Deckname: MedienKompetenzVerein

Es gibt in diesem Land zwei Sprachherde (im Sinne von Brandherde, nicht von Viehherde): die Politik und die Jugend. Diese beiden doch recht schnittmengenarmen Bevölkerungskreise “kümmern” sich zu einem großen Teil ihrer Schöpfer-Kraft und Lebens-Zeit um das Ist-und-Bleibe-Lebendig der Sprache.

OK, OK, die Journalisten und die Werberteppiche gehörten da auch dazu, sind aber ob Adblockergerangel und/oder der modernen Seuche suchmaschinenoptimiertes Schreiben gebremst und abgeschlagen™. Man spricht halt einfach freier, wenn man sich wirklich nur auf rhetorische Wirkung und Klang für echte Ohren konzentrieren muß, also Schulhof und Vereinslokal. ( Leider, leider ist das szenesprachenwiki seit Jahren abgeschaltet! Heul!!)

Wir müssen ihnen dankbar sein!

Denn da kommen ständig erstaunliche Wort- und Satzkonstruktionen nach, die ein neues Denken ermöglichen. Den Angelpunkt der Blickrichtung drehen. In seinem gar rostigen Scharniere. Kann man online auf der famosen Idee der wortwarte.de nachschauen - OK, OK, hier punkten die Journalisten, die’s geschafft haben! Tja – Kaum macht man’s richtig, klappt’s! (1. Beispielsatz)

Bei meinen Ausflügen in die Welt der Sprache (also immer, wenn ich das Internet aufschlage) kommen ständig neue Erstaunlichkeiten mit eben diesem Medium, das mit Bild und Sprache “zu tun hat” hinzu und ich c&p-e die besten Tagessätze (im Sinne von bon mots, nicht von Kostenvoranschlägle) in meine digitale Brouillone. Hey – durch das schlampig’ e am Schluß nach Suppe klingend ;-)

Lange vor einer schwärend angemahnten Forderung nach Medienkompetenz steht mir: Sprachkompetenz. Und Wachsein. Erkennen, daß die “herzliche” Geburtstagseinladung per Massen tstsmail nur so persönlich tut. Erkennt man an den unterschiedlichen grammatikalischen Subjekten. In der Überschrift: Hallo Du Poodle! Direkt drunter im Text: “Wie Ihr alle wißt..” Also Dikat! Schließlich sind dies die ersten Tage der social bots. für alle. Die sollte man freihändig erkennen lernen. Was Du nicht willst, was man Dir will, das willst Du nicht – was willst Du denn? (2. Beispielsatz)

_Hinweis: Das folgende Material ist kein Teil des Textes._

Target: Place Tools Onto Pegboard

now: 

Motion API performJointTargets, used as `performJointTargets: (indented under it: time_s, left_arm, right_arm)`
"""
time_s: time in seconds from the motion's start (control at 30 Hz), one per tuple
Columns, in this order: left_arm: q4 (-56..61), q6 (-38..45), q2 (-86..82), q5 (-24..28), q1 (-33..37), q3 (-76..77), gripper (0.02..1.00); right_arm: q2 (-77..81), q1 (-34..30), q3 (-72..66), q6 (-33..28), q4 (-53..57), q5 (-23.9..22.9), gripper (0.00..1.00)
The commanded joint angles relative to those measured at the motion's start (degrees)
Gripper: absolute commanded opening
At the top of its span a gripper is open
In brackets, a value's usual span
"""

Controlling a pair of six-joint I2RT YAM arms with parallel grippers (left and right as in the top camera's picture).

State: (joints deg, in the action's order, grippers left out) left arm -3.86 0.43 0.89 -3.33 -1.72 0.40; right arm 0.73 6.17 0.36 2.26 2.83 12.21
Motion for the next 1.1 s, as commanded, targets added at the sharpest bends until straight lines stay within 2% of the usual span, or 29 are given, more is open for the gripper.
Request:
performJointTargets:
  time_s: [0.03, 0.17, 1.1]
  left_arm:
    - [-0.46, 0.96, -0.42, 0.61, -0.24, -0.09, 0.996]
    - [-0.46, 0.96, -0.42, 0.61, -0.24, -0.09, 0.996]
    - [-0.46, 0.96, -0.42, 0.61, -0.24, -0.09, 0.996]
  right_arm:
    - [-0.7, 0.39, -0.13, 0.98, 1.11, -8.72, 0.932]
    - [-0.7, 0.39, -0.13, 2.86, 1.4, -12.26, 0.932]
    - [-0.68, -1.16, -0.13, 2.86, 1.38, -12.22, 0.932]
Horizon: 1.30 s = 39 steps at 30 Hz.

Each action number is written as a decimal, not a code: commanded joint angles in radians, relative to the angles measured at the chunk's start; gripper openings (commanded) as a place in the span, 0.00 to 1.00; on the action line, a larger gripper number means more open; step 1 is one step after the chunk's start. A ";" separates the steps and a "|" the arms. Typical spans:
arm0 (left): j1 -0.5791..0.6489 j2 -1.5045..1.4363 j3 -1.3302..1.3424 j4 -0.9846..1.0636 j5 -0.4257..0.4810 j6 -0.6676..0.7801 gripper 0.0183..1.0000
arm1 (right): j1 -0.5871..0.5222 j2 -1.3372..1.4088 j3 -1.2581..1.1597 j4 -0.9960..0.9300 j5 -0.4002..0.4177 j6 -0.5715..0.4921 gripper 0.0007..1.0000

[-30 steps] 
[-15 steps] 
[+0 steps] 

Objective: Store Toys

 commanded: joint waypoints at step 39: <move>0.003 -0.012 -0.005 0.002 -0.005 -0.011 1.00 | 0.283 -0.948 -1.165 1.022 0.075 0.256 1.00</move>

Und wissen, daß es FindFace gibt..

Falls Ihr – zurecht! – nicht einfach und immer auf alles klickt, habt Ihr das internet-abc.de oben verpaßt. Nach Holbe: fehl! Erste Schritte, unter KompetenzVerdacht zu geraten! Ab 6! Da steht zum Beispiel der überaus nachklingende Satz: “Das Lernmodul “(Cyber)Mobbing” kann sowohl im Unterricht als auch zu Hause eingesetzt werden.” (3. Beispielsatz)

fsk_ab_6(Hey! 1Neues Emoji? Komischer Gesichtsausdruck…Rating: Mißlungen!)

Als Nachtrag am übernächstfolgenden Tag: ein kleiner Selbsttest MedienKompetenz: Ist das nun Werbung für

(Meinetwegen kreuzt alle fünf an)

Nachtrag vom 27. August 2017: wußt ichs doch – die Medienkompetenz ist ein verdeckt großgeschriebenes Thema hier am Blog. Von unten (ab 2011) beginnend, hatte ich an diesem Nachmittag keine Mühe, 39 Artikel mit dieser Kategorie und dem dafür frisch zurechtgeschnittenen Testbild-icon (mkv-icon) zu betaggen!

Nochn Nachtrag am 9. September: Frau Prof. Dr. Linda Breitlauch gibt ein “Walkthrough” durch die Spielegeschichte und -Relevanz. Und daß es die Stiftung digitale Spielekultur gibt und den Bundesverband Interaktive Unterhaltungssoftware e. V. – da hatte ich auch keine Ahnung. Bislang.

..und eine neue Legende auf meiner Übersichts-Seite mit der PinXography #512k in Farbe als Hintergrund gibts auch! Schräg? Schräg!